*** Begin section ***

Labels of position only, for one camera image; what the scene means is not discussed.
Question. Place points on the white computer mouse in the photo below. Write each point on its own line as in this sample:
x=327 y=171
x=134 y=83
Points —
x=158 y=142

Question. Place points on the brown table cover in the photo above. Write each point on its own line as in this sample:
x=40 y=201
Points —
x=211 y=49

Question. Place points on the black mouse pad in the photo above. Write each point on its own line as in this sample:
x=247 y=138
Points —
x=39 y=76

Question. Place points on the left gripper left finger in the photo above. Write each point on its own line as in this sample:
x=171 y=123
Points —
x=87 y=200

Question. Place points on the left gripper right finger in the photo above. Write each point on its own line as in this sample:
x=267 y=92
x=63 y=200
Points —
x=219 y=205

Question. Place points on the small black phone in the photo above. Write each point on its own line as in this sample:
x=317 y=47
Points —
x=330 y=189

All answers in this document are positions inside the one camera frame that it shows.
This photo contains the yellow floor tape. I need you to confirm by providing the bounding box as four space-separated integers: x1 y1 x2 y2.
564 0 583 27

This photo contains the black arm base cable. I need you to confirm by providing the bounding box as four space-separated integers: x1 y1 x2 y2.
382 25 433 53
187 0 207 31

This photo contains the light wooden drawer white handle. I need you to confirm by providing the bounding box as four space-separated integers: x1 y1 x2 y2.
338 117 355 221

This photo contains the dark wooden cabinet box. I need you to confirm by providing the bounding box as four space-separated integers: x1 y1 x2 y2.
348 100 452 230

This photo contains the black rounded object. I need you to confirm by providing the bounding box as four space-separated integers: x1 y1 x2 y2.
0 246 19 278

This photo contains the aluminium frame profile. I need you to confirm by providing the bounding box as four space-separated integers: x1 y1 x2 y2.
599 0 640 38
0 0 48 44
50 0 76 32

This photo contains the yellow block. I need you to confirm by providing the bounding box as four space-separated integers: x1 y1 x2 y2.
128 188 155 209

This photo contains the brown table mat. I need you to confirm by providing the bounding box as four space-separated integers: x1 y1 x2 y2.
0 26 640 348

*** End section ***
*** Begin section ***

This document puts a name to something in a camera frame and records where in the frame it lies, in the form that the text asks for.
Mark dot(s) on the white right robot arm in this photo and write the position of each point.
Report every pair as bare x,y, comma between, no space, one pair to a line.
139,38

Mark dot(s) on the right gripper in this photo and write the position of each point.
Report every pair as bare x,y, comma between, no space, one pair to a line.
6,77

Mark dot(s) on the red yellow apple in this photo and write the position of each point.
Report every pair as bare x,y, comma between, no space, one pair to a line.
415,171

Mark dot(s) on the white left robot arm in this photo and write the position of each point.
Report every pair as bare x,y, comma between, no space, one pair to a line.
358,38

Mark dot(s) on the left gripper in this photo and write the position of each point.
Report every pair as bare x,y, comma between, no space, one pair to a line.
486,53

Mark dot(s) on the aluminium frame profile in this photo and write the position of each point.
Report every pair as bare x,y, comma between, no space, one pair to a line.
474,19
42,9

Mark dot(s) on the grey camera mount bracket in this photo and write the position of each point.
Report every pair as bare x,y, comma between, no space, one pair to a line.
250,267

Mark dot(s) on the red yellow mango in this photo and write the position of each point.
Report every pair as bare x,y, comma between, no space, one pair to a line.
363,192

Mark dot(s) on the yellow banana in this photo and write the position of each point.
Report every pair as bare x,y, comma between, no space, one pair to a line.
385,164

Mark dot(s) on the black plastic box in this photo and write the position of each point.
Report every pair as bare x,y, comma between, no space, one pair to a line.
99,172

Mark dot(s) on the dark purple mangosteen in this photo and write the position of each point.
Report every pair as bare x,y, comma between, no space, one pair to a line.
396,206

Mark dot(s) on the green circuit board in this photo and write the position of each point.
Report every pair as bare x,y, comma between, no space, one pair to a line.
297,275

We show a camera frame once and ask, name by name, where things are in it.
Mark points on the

*** End section ***

# Your instructions
What lines of the data include the word "that"? Copy each of them.

# Exercise answer
All answers in this document are positions inside the one camera frame that it shows.
This document puts a name to something in a camera frame and records where in the frame it lies, in the form that the text asks for.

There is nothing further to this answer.